I had signed up for this camp a couple of weeks previous, after years of being vaguely aware of it and knowing of friends-of-friends who had done it. I hit the one year mark of my guitar lessons in March and just as I was scrolling through Instagram one night, wondering what was next for me on my little musical journey, there it was: a post announcing the next camp and a link to sign up. I clicked through and registered before I could convince myself otherwise. I didn’t ask anybody to do it with me; I wouldn’t know anybody there. So I could be whoever I wanted! Such as an insouciant middle-aged lady wearing bright, cute stickers on top of her gross acne.
A few weeks later, sitting with Gus on the couch, watching an episode of Limitless with Chris Hemsworth. I’d had high hopes for this harmless-seeming bro reality show, thinking it might be right up the kids’ alley, but I was becoming wary of it. The first episode had some genuinely nice positive masculinity vibes, what with Thor discussing his anxieties, then enlisting the help of his [supportive, dude] buddies and a [lady] psychologist to help him learn to manage his stress, so he could complete that episode’s task of tightrope walking on top of a skyscraper or whatever. So I took my eye off the ball, and Gus kept watching the show without me, and two days later as I passed through the room I caught the tail end of a scene where Peter Attia was convincing Hemsworth of the life-extending benefits of a four-day fast. “Uh,” I’d said, turning to look at Gus, who was, unfortunately, giving his full attention to this Jeff Bezos-ass celebrity doctor.
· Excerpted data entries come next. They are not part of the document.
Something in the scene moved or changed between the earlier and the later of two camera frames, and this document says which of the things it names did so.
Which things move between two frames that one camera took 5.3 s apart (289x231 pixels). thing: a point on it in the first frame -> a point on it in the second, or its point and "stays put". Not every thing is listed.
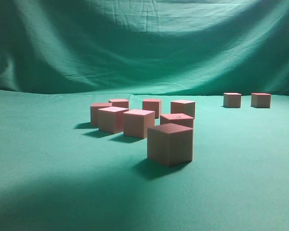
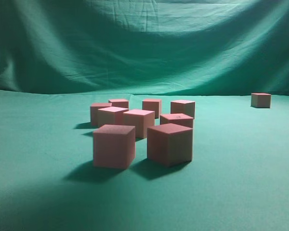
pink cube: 123,103 stays put
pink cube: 261,100 stays put
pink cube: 94,111 stays put
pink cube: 232,100 -> 114,146
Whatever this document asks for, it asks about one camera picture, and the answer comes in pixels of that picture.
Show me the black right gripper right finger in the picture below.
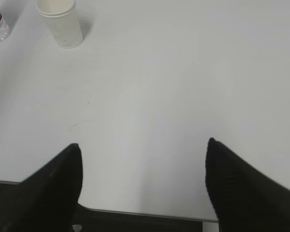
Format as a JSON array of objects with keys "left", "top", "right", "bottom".
[{"left": 205, "top": 138, "right": 290, "bottom": 232}]

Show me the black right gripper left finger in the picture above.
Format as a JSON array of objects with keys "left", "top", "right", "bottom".
[{"left": 0, "top": 144, "right": 83, "bottom": 232}]

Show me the white paper cup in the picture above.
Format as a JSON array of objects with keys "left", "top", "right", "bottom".
[{"left": 37, "top": 0, "right": 84, "bottom": 49}]

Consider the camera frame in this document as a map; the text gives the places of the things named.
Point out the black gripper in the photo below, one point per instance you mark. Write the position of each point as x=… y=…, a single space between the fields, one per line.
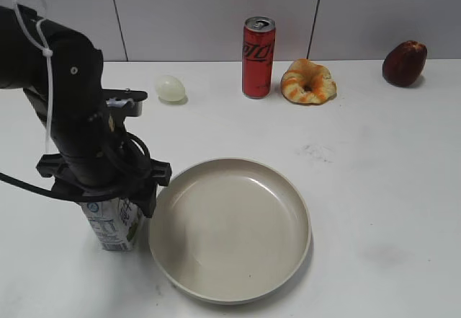
x=140 y=191

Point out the beige round plate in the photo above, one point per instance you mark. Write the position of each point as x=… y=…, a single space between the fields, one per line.
x=230 y=231

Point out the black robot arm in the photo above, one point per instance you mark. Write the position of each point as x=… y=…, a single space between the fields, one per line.
x=59 y=70

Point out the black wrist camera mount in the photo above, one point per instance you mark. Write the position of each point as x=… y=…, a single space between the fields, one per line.
x=123 y=103

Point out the dark red apple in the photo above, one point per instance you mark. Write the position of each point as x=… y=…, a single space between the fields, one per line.
x=405 y=63

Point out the white milk carton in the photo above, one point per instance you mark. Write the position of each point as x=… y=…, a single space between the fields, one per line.
x=115 y=222

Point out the white egg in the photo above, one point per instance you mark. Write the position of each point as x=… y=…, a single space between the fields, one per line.
x=170 y=89

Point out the red cola can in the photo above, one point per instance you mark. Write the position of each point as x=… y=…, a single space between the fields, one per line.
x=259 y=34

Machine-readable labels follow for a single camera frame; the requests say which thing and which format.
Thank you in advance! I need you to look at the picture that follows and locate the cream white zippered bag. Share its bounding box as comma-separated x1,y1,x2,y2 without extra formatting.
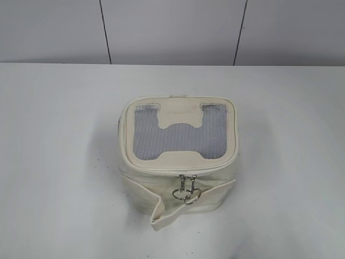
118,96,239,230

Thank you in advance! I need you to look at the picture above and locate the silver zipper pull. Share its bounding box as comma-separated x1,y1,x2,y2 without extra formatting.
172,175,191,201
184,175,202,205

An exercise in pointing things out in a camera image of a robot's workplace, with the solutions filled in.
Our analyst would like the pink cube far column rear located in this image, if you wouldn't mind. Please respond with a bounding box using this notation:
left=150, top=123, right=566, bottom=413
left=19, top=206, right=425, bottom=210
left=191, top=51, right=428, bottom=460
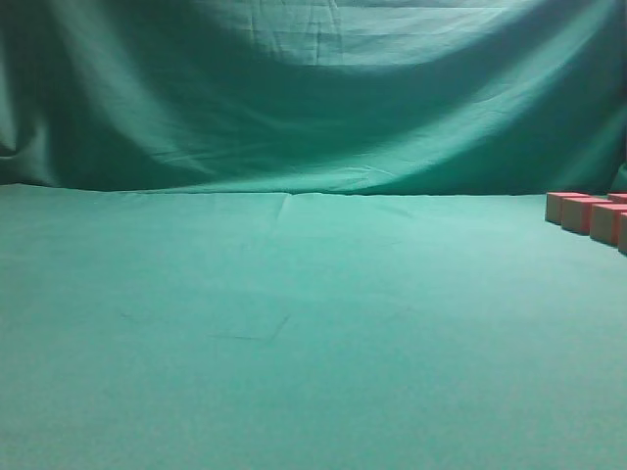
left=545, top=192, right=588, bottom=225

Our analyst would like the pink cube column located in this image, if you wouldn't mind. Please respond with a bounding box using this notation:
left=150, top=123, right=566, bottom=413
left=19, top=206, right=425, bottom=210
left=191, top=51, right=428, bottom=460
left=545, top=192, right=588, bottom=225
left=607, top=193, right=627, bottom=205

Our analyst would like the pink cube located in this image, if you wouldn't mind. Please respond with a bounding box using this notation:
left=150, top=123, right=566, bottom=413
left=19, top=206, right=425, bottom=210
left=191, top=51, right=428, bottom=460
left=617, top=212, right=627, bottom=255
left=590, top=204, right=626, bottom=246
left=561, top=196, right=611, bottom=235

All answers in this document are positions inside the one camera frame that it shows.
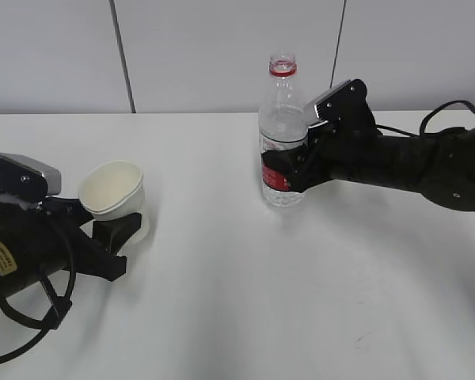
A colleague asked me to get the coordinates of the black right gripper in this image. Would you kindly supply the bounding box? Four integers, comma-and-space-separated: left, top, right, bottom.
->
261, 119, 381, 193

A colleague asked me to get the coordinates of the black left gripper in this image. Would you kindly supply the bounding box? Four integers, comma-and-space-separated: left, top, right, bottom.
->
0, 197, 142, 282

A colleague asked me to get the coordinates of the clear water bottle red label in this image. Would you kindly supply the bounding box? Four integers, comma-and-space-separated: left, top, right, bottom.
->
258, 51, 308, 207

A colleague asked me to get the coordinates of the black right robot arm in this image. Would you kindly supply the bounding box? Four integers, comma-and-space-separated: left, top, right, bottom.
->
261, 127, 475, 212

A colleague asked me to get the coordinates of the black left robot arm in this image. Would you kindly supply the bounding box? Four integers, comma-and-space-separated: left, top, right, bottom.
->
0, 197, 142, 298

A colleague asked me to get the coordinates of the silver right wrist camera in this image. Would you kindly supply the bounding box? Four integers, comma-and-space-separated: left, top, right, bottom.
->
303, 79, 375, 128

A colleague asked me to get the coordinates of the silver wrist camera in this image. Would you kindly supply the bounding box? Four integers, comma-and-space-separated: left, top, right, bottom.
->
303, 79, 375, 128
0, 153, 62, 203

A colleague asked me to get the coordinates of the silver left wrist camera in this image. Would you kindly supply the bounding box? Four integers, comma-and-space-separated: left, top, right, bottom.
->
0, 153, 62, 203

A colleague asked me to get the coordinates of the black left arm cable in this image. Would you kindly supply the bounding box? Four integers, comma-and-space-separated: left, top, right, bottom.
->
0, 205, 78, 367

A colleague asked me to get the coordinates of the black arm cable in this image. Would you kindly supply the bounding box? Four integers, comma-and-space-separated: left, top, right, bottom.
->
375, 99, 475, 138
0, 205, 78, 367

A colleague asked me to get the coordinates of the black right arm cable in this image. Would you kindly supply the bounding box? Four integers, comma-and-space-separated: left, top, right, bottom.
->
375, 99, 475, 138

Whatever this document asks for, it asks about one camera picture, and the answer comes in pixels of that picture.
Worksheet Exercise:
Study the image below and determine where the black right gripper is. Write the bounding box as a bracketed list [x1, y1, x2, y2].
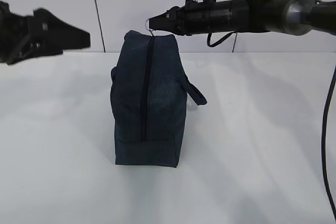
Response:
[149, 0, 210, 36]

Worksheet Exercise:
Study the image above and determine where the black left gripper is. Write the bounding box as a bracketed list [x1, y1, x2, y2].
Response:
[1, 1, 90, 65]

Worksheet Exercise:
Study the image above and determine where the navy blue lunch bag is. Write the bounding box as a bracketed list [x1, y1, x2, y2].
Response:
[110, 30, 207, 167]

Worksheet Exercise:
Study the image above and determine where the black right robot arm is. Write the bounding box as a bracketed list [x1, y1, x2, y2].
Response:
[149, 0, 335, 40]

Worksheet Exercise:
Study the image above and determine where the thin vertical wall cord left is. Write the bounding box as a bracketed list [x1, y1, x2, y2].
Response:
[88, 0, 106, 53]

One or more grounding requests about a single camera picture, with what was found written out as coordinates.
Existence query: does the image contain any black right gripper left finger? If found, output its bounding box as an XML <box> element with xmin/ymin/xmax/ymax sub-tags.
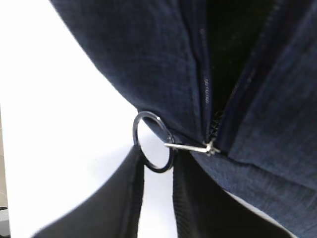
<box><xmin>34</xmin><ymin>146</ymin><xmax>144</xmax><ymax>238</ymax></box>

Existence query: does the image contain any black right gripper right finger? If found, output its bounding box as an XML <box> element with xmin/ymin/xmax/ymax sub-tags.
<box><xmin>172</xmin><ymin>150</ymin><xmax>297</xmax><ymax>238</ymax></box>

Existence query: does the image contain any dark blue lunch bag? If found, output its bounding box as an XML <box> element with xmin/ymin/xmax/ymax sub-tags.
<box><xmin>52</xmin><ymin>0</ymin><xmax>317</xmax><ymax>238</ymax></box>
So I was watching another episode with him. They introduced the topic of the day — how we can exercise our brains to help ward off dementia — and I bristled as I always do when I sense I am about to once again endure a lecture about the benefits of playing word games on your cell phone, which I have been avoiding doing for the last 15 years because those games are stupid and I’m bad at them. But instead, this episode’s media trained medical expert started talking about the benefits of challenging ourselves with novel experiences. After a moment I relaxed. I’d just done that! At band camp. Forty eight unrelenting hours of novelty, inducing a full-body exhaustion that bloomed from my flabby, underutilized brain.
I did not end up trying to embody a new, more fun, more free type of personality that weekend w/r/t zit stickers or anything else, since it was an enlightening enough experience to just navigate the camp as myself. Very interesting, for example, during the interstitial moments between sessions, to observe the others — there were about 25 of us, with a handful around my age or older and the rest a truly sweet and fascinating but in some cases kind of tedious and rigid mix of Gen Z and Zillenial folks — coalescing into groups, gathering around tables or in the grass of the courtyard, basking in the sun and laughing, and in those moments to feel so clearly inside me the ghost of my younger self, who would have been filled with anxiety and despair at the sight of alliances and relationships forming without me. But now I am older, and I have enough friends, and 20-somethings hanging out with each other is none of my business. How nice to stretch out in the shade by myself with a magazine, freeing myself of the obligation to make more chitchat while my desperately depleted brain begs me, “Turn on Extreme Battery Mode???”
There was one younger woman, though, who I also noticed recharging her social battery by herself, without any of the self-consciousness that would have devoured me at that age. I liked her a lot. She was quieter, game to dance around to Lizzo during our “stage presence” class but not as cornily exuberant about it as the others. She was a guitarist like me, but a more accomplished one, and when I wondered aloud during one of our classes how to play D minor she said, “I can show you!” in the most charming way. She’d hiked the Appalachian Trail over the course of a few years, section by section, by herself; she’d just moved to DC and was living with her partner in our old neighborhood; I admired her style and flattered myself into thinking her choices — hair, tattoos, outfits — were younger, cuter versions of my own. She told me she liked Beach House, and I was surprised to hear this from someone her age, then wondered if she’d mentioned it to me because I seem retro enough to remember who that band was.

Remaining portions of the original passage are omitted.